Maybe Fake It Just A Little Bit?

Okay, that title is a bit tongue-in-cheek, but it’s not too far off from the balance we try to strike as worship leaders. We all have to straddle that line between worship and performance.

Neil Oldham wrote a post about this called Why I Ask My Team To Be A Little Disingenuous:

For years, the worship community has fought against anything that reeks of performance. We’re not to perform, we’re to worship. We want team members who are the real article: who they are on the stage matches who they are off the stage. Nice sentiment! And I whole-heartedly agree when it comes to the heart of the individual. However, this has carried over to the way worship is expressed on-stage versus off-stage. And I don’t whole-heartedly agree with that.

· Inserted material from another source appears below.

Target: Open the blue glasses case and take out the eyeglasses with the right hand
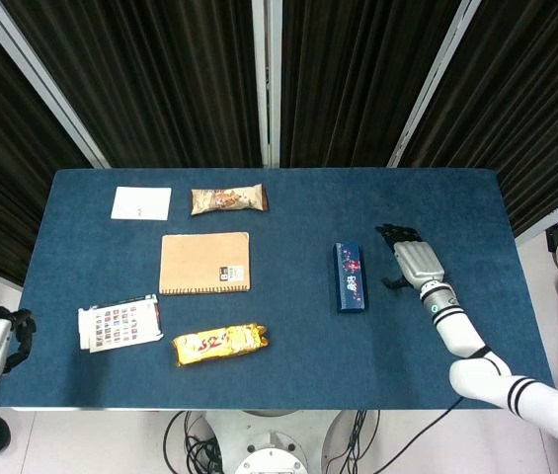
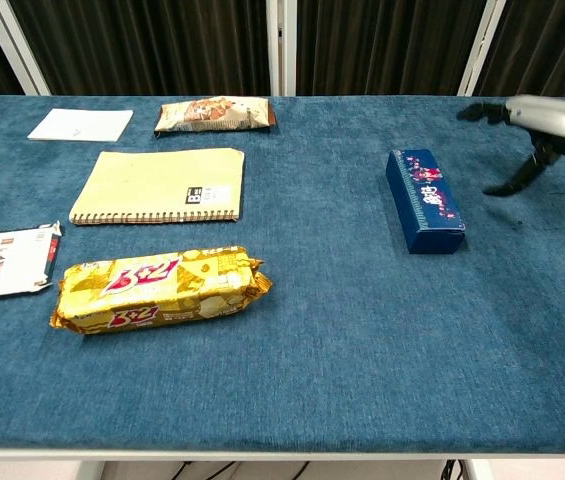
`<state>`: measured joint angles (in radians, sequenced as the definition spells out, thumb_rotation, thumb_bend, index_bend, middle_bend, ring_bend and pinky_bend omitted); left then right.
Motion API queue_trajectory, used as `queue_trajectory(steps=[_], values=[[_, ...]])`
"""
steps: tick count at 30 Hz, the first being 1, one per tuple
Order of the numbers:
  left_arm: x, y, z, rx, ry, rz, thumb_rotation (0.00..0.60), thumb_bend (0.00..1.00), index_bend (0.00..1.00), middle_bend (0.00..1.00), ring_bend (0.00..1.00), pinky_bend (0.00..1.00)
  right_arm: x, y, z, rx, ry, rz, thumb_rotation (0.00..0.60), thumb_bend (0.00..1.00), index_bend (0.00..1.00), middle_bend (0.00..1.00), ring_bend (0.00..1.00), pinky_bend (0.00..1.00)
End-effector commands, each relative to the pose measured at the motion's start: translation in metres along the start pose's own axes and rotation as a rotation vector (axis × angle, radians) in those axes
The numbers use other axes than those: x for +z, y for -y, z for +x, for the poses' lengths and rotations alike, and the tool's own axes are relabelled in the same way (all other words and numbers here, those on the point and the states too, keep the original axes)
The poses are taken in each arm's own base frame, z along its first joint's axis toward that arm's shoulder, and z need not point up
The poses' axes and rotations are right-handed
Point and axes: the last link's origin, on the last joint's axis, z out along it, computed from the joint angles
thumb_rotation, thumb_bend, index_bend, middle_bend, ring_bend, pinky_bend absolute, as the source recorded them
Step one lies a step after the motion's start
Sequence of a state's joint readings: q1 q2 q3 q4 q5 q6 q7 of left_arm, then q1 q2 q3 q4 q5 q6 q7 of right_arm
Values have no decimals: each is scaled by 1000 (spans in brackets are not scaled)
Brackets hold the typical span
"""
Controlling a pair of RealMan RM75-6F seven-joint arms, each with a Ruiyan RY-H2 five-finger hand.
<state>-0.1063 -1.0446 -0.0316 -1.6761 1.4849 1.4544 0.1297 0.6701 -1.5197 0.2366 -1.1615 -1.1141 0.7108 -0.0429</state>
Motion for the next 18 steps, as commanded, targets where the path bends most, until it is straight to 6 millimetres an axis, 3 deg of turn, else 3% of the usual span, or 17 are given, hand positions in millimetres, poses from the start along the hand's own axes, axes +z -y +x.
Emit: queue_trajectory(steps=[1, 6, 13, 18], values=[[0, 0, 0, 0, 0, 0, 600, 579, 667, 637, 453, 449, 3, 8, -17, -50, 28, 29, 600, 155, 0, 1, 0, 0], [0, 0, 0, -1, 0, 1, 600, 580, 666, 637, 453, 449, 8, 52, -31, -57, -23, 169, 600, 92, 0, 0, 0, 0], [0, 1, 0, -6, 0, -1, 600, 580, 667, 637, 453, 449, 16, 119, -42, -30, -32, 347, 600, 89, 0, 0, 0, 0], [0, 1, 0, -9, 1, -2, 600, 579, 667, 637, 453, 449, 26, 150, -44, -22, -35, 382, 600, 89, 0, 0, 0, 0]])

Neil gets into the differences between how we worship onstage and offstage, and concludes that it’s appropriate to have some differences between them. He uses this analogy:

We don’t question this in other arenas of life. Football players don’t run around smashing people in the streets and we never call them fakers for it. Motivational speakers aren’t that revved up around the dinner table at home but we wouldn’t label them phonies. Drill sergeants are unlikely to scream and berate their date the way they would their soldiers. Even in the church, we want our preachers to express themselves more artfully on stage than they would in everyday conversation. They’re just doing their jobs.

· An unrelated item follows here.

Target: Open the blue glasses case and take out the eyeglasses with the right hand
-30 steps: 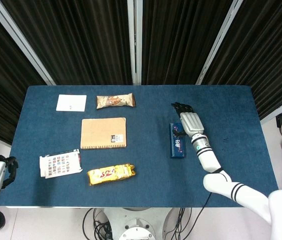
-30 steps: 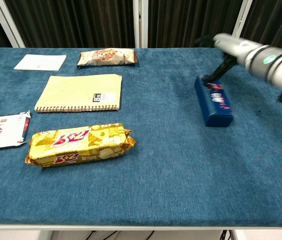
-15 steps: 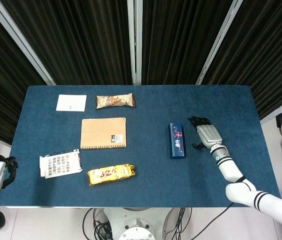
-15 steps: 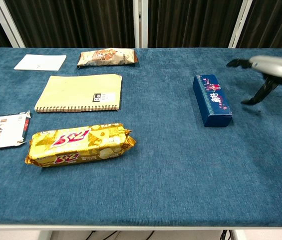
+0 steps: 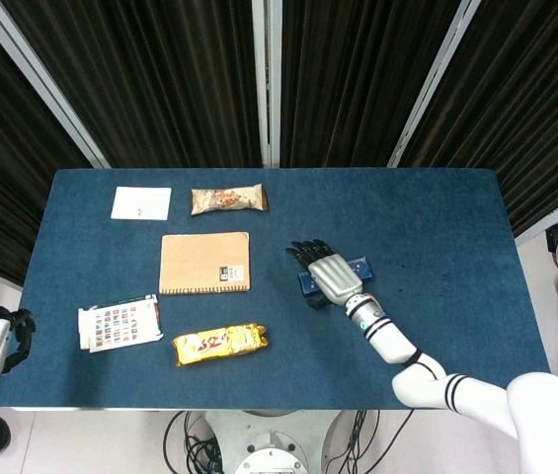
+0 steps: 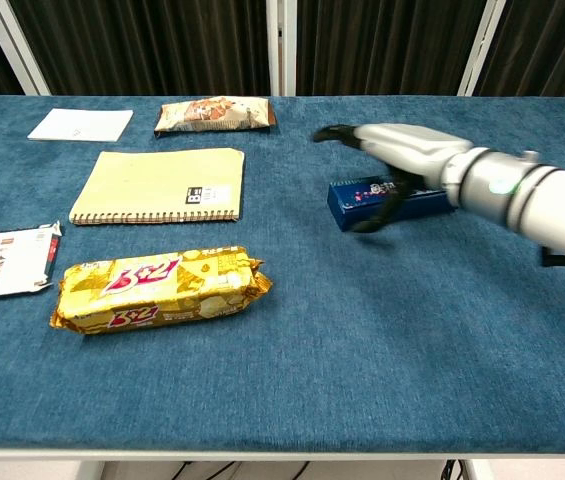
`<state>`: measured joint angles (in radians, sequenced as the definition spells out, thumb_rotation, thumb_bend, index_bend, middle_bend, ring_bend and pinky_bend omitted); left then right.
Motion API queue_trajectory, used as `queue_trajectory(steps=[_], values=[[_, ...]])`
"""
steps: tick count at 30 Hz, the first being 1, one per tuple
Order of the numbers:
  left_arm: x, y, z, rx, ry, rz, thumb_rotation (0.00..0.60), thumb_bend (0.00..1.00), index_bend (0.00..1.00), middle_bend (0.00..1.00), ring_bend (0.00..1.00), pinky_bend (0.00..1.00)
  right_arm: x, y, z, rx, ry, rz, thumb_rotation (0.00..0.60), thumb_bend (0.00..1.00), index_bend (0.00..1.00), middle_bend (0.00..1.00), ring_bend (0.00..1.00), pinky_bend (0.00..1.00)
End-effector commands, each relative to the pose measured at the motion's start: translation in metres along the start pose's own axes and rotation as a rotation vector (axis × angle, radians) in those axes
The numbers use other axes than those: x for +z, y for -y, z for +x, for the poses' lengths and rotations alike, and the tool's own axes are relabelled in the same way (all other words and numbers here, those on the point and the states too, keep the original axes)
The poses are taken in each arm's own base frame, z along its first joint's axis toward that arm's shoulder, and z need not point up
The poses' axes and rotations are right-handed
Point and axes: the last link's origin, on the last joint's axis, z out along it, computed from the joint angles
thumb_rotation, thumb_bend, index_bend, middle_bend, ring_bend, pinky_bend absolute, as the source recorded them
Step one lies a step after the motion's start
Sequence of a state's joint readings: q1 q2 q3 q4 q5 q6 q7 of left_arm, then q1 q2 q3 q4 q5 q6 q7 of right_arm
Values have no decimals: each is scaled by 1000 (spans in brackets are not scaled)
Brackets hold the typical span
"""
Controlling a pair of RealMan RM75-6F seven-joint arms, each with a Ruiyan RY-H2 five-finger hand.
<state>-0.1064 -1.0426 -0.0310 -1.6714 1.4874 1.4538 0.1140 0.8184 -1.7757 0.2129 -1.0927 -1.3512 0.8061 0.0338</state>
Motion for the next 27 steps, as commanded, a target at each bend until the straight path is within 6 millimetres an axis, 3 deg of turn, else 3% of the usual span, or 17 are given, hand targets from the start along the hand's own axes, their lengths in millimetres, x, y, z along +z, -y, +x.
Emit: queue_trajectory(steps=[1, 5, 9, 15, 22, 27], values=[[0, 0, 0, 0, 1, 0, 600, 579, 667, 637, 453, 449, 12, 12, 0, 2, -5, 7, 600, 89, 0, 5, 0, 0], [0, 1, 0, -4, 1, -1, 600, 579, 666, 637, 453, 449, 11, 11, 7, 2, -3, 0, 600, 120, 0, 73, 0, 0], [0, 1, 0, -4, 3, -4, 600, 579, 666, 637, 452, 449, -7, -7, 21, 1, 49, -29, 600, 177, 0, 135, 0, 0], [0, 0, 0, 0, 2, -4, 600, 580, 666, 637, 453, 449, -31, -31, 46, -13, 113, -76, 600, 186, 31, 143, 0, 0], [0, 0, 0, 4, 1, 0, 600, 579, 666, 637, 453, 449, -31, -39, 44, -54, 195, -94, 600, 216, 70, 143, 0, 0], [0, 0, 0, 5, 1, 1, 600, 579, 666, 637, 453, 449, -32, -43, 42, -73, 217, -103, 600, 295, 104, 147, 0, 0]])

Sounds reasonable to me. There’s one woman on my worship team that I would keep onstage even if she lost her voice, just because of the presence that she brings. Don’t underestimate how much the team’s expression can encourage and influence the congregation.

Interesting post. Go check out the whole thing.

What are your thoughts? How do you strike that balance between performing and worshiping?

3 thoughts on “Maybe Fake It Just A Little Bit?”

  1. Sometimes the conversation can come off like that scene in Office Space about flair.

    Worship Leader: You should try worshiping a little more physically. Look at the people around to raising their hands.

    Band Member: Ok, so I should raise my hands?

    Worship Leader: No, no. I’m just saying you should be open to expressing yourself more “out loud.”

    Band Member: Sooo clap my hands? Raise them? What do you want?

    Worship Leader: Look around, some jump, some sing, some raise hands, some clap. I just want you to be an example, lead from the stage, you know?

    Band Member: But if I raise my hands and clap, how do I play my guitar….

    And on it goes 🙂

    I agree with the sentiment however. I grew up in a church where worship meant you stand to your feet and hold the hymnal with both hands. I am still in a bit of a shell when it comes to worship but I make an effort to worship outside of my comfort zone because there may be someone watching that is feeling the urge to worship in that way but afraid to be the first in the crowd. I see the role of the worship band as creating an atmosphere in which people are comfortable and encouraged to worship God. Sometimes that means doing something that isn’t really me because it may enable someone else.